For each line below, print it again exactly as shown.

Extracted information: Begin

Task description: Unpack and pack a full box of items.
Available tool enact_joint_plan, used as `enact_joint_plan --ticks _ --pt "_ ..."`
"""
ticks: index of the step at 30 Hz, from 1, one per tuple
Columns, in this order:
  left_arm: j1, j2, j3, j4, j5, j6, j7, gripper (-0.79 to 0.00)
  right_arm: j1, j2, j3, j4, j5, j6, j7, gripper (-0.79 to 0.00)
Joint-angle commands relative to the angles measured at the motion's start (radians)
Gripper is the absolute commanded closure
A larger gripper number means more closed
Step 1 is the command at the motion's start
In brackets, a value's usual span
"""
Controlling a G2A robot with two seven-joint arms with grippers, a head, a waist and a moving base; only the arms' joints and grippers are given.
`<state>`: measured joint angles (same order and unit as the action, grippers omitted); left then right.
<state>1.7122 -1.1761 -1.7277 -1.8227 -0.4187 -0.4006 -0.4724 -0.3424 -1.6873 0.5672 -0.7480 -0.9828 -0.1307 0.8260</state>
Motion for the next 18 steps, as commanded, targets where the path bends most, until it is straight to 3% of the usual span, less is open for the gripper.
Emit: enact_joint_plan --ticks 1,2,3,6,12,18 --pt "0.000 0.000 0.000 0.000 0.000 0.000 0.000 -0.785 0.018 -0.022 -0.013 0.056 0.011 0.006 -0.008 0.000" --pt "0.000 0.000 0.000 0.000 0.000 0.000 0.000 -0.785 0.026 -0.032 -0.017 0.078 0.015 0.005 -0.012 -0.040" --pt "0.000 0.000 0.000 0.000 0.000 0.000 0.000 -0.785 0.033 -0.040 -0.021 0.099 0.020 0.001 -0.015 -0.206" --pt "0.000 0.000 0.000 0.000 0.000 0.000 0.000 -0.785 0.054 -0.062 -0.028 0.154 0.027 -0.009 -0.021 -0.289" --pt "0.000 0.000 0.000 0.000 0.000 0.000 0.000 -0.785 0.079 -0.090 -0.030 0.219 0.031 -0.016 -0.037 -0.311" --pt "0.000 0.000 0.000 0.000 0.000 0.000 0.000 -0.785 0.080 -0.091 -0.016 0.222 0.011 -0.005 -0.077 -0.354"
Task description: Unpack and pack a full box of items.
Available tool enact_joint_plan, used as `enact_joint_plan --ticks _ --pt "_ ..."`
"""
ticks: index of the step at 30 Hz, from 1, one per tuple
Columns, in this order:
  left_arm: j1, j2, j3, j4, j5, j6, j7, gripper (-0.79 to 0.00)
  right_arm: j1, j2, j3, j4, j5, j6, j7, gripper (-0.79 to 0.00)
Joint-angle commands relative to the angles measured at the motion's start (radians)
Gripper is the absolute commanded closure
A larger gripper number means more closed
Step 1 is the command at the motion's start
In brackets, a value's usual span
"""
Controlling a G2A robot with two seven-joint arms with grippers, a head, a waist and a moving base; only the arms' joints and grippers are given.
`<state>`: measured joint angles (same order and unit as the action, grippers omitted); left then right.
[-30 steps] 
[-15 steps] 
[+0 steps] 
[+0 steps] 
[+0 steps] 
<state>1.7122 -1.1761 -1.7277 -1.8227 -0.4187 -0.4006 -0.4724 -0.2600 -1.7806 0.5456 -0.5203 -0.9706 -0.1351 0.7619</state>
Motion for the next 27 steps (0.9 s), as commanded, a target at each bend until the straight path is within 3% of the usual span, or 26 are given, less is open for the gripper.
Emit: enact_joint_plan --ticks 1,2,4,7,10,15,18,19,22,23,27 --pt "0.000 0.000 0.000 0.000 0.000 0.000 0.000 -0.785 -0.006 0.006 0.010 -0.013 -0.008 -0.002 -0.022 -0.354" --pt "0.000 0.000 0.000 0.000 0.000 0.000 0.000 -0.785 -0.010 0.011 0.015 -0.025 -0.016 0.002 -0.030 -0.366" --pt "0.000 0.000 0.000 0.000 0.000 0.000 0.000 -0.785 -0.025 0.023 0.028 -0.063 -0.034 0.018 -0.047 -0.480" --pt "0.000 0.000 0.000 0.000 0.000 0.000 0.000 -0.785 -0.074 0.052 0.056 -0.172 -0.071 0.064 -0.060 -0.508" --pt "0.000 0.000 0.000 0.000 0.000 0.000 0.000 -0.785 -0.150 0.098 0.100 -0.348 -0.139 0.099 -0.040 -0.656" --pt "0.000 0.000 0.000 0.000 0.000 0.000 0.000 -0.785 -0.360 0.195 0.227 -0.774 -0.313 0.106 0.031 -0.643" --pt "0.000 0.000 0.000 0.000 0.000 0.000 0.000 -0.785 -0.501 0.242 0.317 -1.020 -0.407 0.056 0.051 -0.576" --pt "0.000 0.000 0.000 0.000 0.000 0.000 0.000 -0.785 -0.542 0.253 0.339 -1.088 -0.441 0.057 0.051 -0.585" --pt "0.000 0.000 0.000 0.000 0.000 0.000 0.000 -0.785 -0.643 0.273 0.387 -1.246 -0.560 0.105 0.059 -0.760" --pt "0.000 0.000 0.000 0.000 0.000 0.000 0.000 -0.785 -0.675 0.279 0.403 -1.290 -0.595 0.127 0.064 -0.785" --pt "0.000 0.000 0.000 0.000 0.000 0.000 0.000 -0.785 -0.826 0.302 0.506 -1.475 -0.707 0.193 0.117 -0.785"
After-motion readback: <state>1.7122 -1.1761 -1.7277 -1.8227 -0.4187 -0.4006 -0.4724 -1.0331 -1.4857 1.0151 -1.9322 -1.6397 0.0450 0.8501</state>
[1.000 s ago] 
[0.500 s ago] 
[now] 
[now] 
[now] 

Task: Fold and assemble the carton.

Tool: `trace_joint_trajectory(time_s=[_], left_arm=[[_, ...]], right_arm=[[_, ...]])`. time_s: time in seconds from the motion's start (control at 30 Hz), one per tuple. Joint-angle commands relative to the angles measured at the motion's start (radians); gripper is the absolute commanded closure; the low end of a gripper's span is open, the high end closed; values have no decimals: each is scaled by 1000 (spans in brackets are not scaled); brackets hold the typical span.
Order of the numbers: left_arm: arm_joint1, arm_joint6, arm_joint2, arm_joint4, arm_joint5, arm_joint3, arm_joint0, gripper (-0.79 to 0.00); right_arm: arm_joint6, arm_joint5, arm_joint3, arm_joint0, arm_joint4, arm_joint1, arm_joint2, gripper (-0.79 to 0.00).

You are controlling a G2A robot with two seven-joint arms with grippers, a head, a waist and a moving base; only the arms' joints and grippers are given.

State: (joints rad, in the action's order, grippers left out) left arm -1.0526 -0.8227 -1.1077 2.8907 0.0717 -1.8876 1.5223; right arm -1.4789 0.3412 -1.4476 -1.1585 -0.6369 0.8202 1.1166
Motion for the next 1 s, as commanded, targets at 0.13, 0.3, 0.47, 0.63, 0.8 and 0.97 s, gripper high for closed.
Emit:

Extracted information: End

> Result
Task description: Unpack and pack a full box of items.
Available tool enact_joint_plan, used as `enact_joint_plan --ticks _ --pt "_ ..."`
"""
ticks: index of the step at 30 Hz, from 1, one per tuple
Columns, in this order:
  left_arm: j1, j2, j3, j4, j5, j6, j7, gripper (-0.79 to 0.00)
  right_arm: j1, j2, j3, j4, j5, j6, j7, gripper (-0.79 to 0.00)
Joint-angle commands relative to the angles measured at the motion's start (radians)
Gripper is the absolute commanded closure
A larger gripper number means more closed
Step 1 is the command at the motion's start
In brackets, a value's usual span
"""
Controlling a G2A robot with two seven-joint arms with grippers, a head, a waist and a moving base; only the arms' joints and grippers are given.
`<state>`: measured joint angles (same order and unit as the action, grippers omitted); left then right.
<state>1.7122 -1.1761 -1.7277 -1.8227 -0.4187 -0.4006 -0.4724 -0.3424 -1.6873 0.5672 -0.7480 -0.9828 -0.1307 0.8260</state>
Motion for the next 18 steps, as commanded, targets where the path bends most, until it is straight to 3% of the usual span, less is open for the gripper.
Emit: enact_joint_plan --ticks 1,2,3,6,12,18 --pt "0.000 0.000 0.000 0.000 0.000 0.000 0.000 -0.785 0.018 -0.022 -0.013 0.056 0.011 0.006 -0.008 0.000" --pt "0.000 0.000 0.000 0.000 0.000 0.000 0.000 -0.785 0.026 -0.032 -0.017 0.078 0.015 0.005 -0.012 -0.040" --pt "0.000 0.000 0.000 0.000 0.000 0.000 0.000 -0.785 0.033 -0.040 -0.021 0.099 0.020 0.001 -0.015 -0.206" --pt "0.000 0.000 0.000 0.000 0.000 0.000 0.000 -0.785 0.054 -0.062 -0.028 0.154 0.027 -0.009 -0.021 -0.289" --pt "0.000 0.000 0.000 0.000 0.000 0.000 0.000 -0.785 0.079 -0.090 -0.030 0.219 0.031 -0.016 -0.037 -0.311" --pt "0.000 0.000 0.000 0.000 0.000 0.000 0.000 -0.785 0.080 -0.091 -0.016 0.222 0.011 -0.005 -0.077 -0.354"
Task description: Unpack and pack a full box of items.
Available tool enact_joint_plan, used as `enact_joint_plan --ticks _ --pt "_ ..."`
"""
ticks: index of the step at 30 Hz, from 1, one per tuple
Columns, in this order:
  left_arm: j1, j2, j3, j4, j5, j6, j7, gripper (-0.79 to 0.00)
  right_arm: j1, j2, j3, j4, j5, j6, j7, gripper (-0.79 to 0.00)
Joint-angle commands relative to the angles measured at the motion's start (radians)
Gripper is the absolute commanded closure
A larger gripper number means more closed
Step 1 is the command at the motion's start
In brackets, a value's usual span
"""
Controlling a G2A robot with two seven-joint arms with grippers, a head, a waist and a moving base; only the arms' joints and grippers are given.
`<state>`: measured joint angles (same order and unit as the action, grippers omitted); left then right.
[-30 steps] 
[-15 steps] 
[+0 steps] 
[+0 steps] 
[+0 steps] 
<state>1.7122 -1.1761 -1.7277 -1.8227 -0.4187 -0.4006 -0.4724 -0.2600 -1.7806 0.5456 -0.5203 -0.9706 -0.1351 0.7619</state>
Motion for the next 27 steps (0.9 s), as commanded, a target at each bend until the straight path is within 3% of the usual span, or 26 are given, less is open for the gripper.
Emit: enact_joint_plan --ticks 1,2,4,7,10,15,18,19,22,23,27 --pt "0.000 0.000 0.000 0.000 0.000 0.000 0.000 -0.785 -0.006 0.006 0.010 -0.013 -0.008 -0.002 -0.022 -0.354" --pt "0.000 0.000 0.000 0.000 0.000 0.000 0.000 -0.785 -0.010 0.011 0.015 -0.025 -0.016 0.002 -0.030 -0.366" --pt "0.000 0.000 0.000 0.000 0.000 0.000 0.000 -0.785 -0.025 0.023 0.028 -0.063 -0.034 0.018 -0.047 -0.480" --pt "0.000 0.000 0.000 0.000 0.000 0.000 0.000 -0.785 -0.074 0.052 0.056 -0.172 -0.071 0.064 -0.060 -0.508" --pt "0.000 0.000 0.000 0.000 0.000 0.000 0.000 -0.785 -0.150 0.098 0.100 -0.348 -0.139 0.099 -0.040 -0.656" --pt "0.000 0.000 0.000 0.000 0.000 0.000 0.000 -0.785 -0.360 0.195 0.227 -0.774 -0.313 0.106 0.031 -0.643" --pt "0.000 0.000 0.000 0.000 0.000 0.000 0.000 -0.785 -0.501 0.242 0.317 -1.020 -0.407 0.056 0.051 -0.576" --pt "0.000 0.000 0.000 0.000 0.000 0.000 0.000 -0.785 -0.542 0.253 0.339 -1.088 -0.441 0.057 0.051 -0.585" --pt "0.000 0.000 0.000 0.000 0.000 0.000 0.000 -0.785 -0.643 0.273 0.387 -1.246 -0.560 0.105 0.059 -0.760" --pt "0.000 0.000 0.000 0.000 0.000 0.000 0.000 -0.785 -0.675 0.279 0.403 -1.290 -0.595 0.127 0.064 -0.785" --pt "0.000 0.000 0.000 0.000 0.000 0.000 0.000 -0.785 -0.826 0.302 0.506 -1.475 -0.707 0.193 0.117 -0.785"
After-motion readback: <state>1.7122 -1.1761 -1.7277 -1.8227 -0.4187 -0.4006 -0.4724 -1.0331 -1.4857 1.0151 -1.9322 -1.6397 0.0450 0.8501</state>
[1.000 s ago] 
[0.500 s ago] 
[now] 
[now] 
[now] 

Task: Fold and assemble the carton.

Tool: `trace_joint_trajectory(time_s=[_], left_arm=[[_, ...]], right_arm=[[_, ...]])`. time_s: time in seconds from the motion's start (control at 30 Hz), one per tuple. Joint-angle commands relative to the angles measured at the motion's start (radians); gripper is the absolute commanded closure; the low end of a gripper's span is open, the high end closed; values have no decimals: each is scaled by 1000 (spans in brackets are not scaled); brackets hold the typical span.
Order of the numbers: left_arm: arm_joint1, arm_joint6, arm_joint2, arm_joint4, arm_joint5, arm_joint3, arm_joint0, gripper (-0.79 to 0.00); right_arm: arm_joint6, arm_joint5, arm_joint3, arm_joint0, arm_joint4, arm_joint1, arm_joint2, gripper (-0.79 to 0.00).

You are controlling a G2A robot with two seven-joint arms with grippers, a head, a waist and a moving base; only the arms' joints and grippers are given.

State: (joints rad, in the action's order, grippers left out) left arm -1.0526 -0.8227 -1.1077 2.8907 0.0717 -1.8876 1.5223; right arm -1.4789 0.3412 -1.4476 -1.1585 -0.6369 0.8202 1.1166
Motion for the next 1 s, as commanded, targets at 0.13, 0.3, 0.47, 0.63, 0.8 and 0.97 s, gripper high for closed.
Emit:

With the output given, the exercise is complete.